20 Ağustos 2011
AHMET KURUCAN
İman gibi bir ortak paydası olan insanlar bir ve beraber olmak için
başka ortak paydalara ihtiyaç duyar mı?
İslamî öğretiler, duymaması
gerektiğini söylüyor; çünkü İslam, dil, ırk, cins vs. gibi insanı
insandan ayıran bütün özellikleri iman potası altında eritiyor.
İyi ama böylesi bir inanca ve mirasa sahip olan biz günümüz Müslümanları, bu hakikatin ne derece farkındayız; hangi seviyede bu öğretileri hayatımıza taşıyoruz? Cevap; maalesef menfi. İster devletler, ister cemaatler, isterse fertler hangi seviyede meseleyi ele alırsanız alın, netice değişmiyor. Her üç seviyede bazı istisnaların varlığı maalesef genel manzarayı ve menfi dediğimiz neticeyi değiştirmiyor.
İşte yine ders halkasındayız ve işte yine her ne zaman bu mesele açıldığında söz ummanında yüzmeye duran Hocaefendi var karşımızda. Neden? Çünkü bu mesele hem Müslümanların, hem Müslümanlığın hem de insanlığın bugün ve yarınki kaderini alakadar eden ciddi ve büyük bir mesele.
Hocaefendi ise bu büyük derdi dert edinmiş dertli bir insan. Dertli de 'söyleyen' olduğuna göre, o konuşmayacak da kim konuşacak? Şöyle bir teşbih ile de yaklaşabiliriz buna; Hocaefendi bu derde âşık olmuş iflah olmaz bir âşık. Mâşukunu görünce âşığın dilinin bağı çözülüyor ve söz ummanlarının içine iradî olarak dalıyor.
Önce vakıayı tespitle işe başladı. Rasyonel adımlar atabilmek için şart bu türlü bir başlangıç. Fiilî durumu baz alacak ve ona göre tedaviye tasaddi edeceksiniz zira. "Benim tekye ve zaviyelerde yetiştiğim dönemlerde birbirlerini çekememezlikler vardı tarikatlar arasında. Hissî rekabet oluşmuştu kendi aralarında nasıl olduysa. Üstad o dönemde böylesi bir rekabet alanı içine girmemiş. Girseydi, tarikat dairelerinin dışında yerini alan yüzde 80'e ulaşamazdı. Girseydi, birbirleri ile çatışan taraflardan biri olur ve yol yürüyemez, mesafe kat edemezdi."

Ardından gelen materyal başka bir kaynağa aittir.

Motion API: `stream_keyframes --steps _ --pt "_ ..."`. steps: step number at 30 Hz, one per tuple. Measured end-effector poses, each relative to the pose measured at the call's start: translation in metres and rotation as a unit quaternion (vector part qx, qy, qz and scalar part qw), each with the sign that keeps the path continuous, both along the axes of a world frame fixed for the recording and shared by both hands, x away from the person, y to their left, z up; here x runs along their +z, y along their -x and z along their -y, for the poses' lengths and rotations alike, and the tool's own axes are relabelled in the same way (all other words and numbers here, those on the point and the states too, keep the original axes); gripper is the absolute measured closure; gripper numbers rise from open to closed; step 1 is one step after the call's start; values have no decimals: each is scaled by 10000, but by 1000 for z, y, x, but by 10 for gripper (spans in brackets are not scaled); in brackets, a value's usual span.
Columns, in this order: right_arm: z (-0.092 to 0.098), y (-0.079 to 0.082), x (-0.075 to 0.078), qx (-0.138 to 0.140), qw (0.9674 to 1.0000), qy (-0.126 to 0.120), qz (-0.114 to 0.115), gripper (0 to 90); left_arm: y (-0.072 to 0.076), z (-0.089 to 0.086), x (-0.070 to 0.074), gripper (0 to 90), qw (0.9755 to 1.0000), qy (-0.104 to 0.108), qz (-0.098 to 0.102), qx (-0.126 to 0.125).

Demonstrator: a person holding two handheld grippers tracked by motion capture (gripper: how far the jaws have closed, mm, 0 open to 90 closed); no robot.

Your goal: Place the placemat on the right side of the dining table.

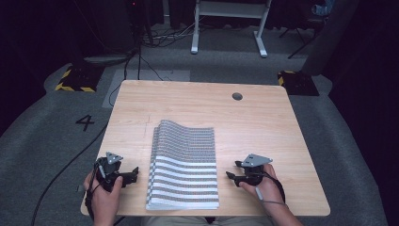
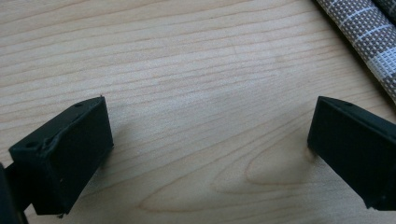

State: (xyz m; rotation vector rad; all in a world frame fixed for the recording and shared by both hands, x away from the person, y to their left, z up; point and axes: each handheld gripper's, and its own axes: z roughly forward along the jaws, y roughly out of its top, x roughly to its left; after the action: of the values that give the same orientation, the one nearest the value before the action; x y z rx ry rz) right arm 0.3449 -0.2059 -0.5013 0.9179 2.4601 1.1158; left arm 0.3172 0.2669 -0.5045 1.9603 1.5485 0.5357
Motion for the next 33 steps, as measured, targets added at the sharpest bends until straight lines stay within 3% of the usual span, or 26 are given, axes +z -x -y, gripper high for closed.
stream_keyframes --steps 8,11,16,17,18,21,22,24,25,27,28,29,33 --pt "0 -1 5 143 9999 69 -38 446 0 0 0 1 10000 9 -10 -9" --pt "-4 -1 16 284 9995 -79 -134 465 4 -2 0 2 10000 -10 9 -83" --pt "-15 -5 31 466 9989 -61 -70 459 9 -4 1 52 9999 -1 50 -143" --pt "-22 -6 39 418 9989 -82 -204 456 13 -5 4 159 9998 1 108 -186" --pt "-26 -7 43 428 9986 -92 -284 451 13 -5 4 205 9998 1 108 -186" --pt "-35 -12 51 529 9983 -49 -247 400 19 -5 5 136 9995 -122 127 -265" --pt "-44 -15 56 538 9978 13 -395 357 23 -6 5 174 9994 -114 93 -298" --pt "-49 -17 58 576 9973 15 -459 354 24 -7 4 157 9994 -109 92 -316" --pt "-60 -20 63 659 9964 96 -528 351 26 -7 4 155 9995 -81 99 -301" --pt "-65 -21 65 699 9961 170 -516 347 27 -8 2 154 9995 -18 137 -298" --pt "-77 -23 71 804 9953 328 -428 341 28 -10 1 149 9992 39 204 -333" --pt "-77 -23 71 804 9953 328 -428 341 28 -10 1 149 9992 39 204 -333" --pt "-106 -28 83 965 9939 343 -402 325 27 -10 1 141 9991 62 194 -380"
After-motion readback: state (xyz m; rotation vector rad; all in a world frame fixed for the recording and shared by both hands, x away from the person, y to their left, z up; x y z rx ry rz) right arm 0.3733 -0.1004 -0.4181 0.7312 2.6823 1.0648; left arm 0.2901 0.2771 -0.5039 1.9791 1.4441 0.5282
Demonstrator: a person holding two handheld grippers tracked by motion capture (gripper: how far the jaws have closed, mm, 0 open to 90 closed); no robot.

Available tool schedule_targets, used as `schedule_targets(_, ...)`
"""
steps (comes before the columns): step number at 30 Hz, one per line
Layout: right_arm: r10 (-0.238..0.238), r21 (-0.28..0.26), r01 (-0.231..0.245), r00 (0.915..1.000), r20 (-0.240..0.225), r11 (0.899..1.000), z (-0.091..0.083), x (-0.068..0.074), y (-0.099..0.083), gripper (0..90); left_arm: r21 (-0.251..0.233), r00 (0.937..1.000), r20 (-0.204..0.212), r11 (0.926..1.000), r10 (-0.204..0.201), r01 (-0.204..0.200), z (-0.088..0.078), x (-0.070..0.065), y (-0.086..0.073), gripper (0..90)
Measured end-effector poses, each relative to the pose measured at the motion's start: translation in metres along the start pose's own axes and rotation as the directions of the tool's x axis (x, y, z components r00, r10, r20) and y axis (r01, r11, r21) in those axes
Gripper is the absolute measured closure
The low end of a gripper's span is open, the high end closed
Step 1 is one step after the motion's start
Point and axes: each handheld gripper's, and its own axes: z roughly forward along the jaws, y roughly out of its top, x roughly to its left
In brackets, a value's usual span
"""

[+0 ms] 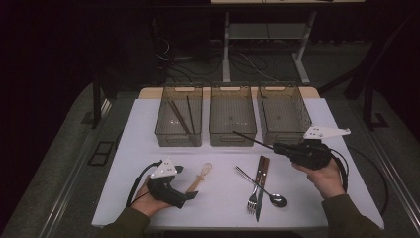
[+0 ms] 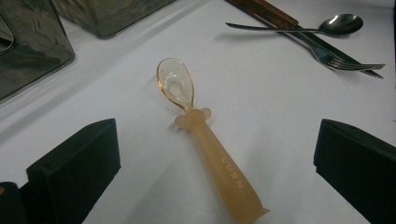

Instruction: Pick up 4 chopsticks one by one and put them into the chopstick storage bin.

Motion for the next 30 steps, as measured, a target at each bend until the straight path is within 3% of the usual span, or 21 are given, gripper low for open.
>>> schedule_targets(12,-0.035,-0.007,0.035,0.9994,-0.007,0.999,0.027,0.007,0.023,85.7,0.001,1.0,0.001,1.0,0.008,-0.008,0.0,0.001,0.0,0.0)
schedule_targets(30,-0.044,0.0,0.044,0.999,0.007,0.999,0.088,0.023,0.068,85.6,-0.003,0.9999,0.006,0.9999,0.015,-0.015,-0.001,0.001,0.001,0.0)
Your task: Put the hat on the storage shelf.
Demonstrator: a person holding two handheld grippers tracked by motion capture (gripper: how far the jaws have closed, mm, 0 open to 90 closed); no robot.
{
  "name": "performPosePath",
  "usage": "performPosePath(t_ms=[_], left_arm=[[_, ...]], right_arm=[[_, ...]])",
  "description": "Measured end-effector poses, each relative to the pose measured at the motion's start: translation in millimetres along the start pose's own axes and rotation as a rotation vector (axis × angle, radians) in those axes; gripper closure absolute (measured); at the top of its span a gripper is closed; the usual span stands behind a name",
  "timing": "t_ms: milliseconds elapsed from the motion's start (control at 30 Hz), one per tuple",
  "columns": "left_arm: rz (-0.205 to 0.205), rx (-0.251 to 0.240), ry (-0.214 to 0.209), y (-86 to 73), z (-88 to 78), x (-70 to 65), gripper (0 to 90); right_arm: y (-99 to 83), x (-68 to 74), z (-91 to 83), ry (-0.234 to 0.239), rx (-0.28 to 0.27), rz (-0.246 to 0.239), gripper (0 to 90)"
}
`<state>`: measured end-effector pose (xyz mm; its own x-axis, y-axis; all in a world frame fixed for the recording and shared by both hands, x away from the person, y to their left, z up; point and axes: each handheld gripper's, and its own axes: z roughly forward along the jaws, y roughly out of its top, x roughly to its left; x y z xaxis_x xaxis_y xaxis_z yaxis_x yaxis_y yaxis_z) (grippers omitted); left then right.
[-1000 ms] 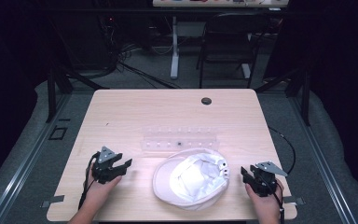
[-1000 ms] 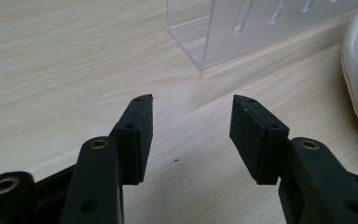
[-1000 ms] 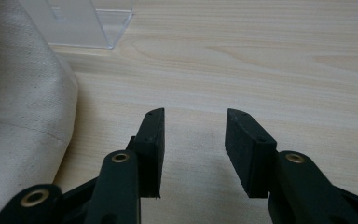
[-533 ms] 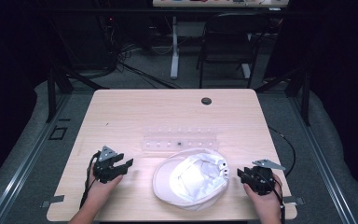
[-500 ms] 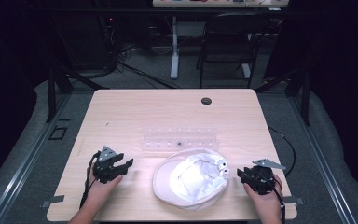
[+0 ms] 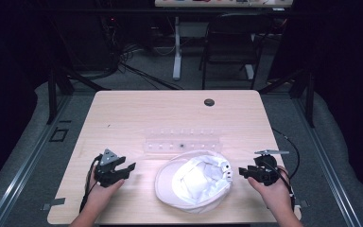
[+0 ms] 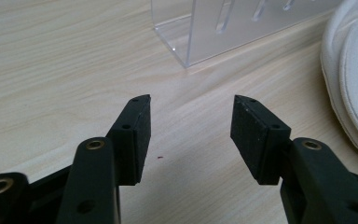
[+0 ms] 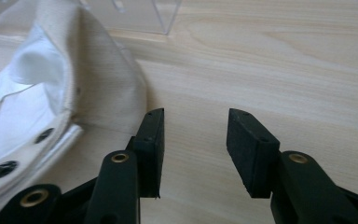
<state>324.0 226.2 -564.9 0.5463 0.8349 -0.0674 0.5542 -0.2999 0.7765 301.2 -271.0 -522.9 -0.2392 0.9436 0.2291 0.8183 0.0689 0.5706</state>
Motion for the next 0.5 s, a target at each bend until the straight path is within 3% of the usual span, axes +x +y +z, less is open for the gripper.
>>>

Bir arkadaş devreye girdi: "Haydi öyleyse hep hayırlara koşun, yarışın.", "İşte yarışanlar bunun için yarışsınlar." ayetlerini hatırlattı. Aslında mevzu netti; çünkü ayetler hayırda yarışı emrediyordu yoksa hayırda yarışırken birbirinize rekabet edin, haset edin, düşman olun demiyordu.
Ama yarışın tabiatı rekabeti gerektiriyorsa -ki gerektiriyor- bu rekabeti nasıl aşmalı? Şahsen sorunun bu eksende sorulduğunu düşündüm. Hocaefendi de tamamlanmayan sorudan bunu anlamıştı; çünkü cevap bu istikametteydi. Dedi ki: "Tenafüsün (yarışın) bir ucu hasede dayanır.
Bence tenafüsü şöyle anlamak lazım; bakın bu iman ve Kur'an hizmetinde bulunan arkadaşlarımız, kardeşlerimiz Allah'ın rızasını kazanacak işler yaptılar. Bizim bunlardan ayrı kalmamız, cüda düşmemiz doğru olmaz. Madem onlar yapıyor biz de yapalım. Eğer böyle düşünür, inanır ve çalışırsanız hem hasetlere girmez, hem de yaptığınız işlerde bereket bulursunuz."
Sonra İzmir'li yıllarda yaşadığı bir hatırasını anlattı. Bornova'da yatsı namazlarında yaptığı irticali soru-cevap sohbetlerinin birinde bir başka camianın şeyhinin yapmış olduğu hizmetleri anlatmış ve hakkında hüsn-ü şahadette bulunmuş.
Hocaefendi'yi yakından tanıyanlar için çok sıradan, adiyattan bir şey bu; çünkü hayatının her bir döneminde İslam'a küçücük dahi olsa hizmeti geçmiş herkesi ayakta alkışlayan, gıyaplarında söz ettirmeyen bir insan o. Kaldı ki bir camianın şeyhi olacak ve aleyhinde konuşacak; imkânsız bir şey bu.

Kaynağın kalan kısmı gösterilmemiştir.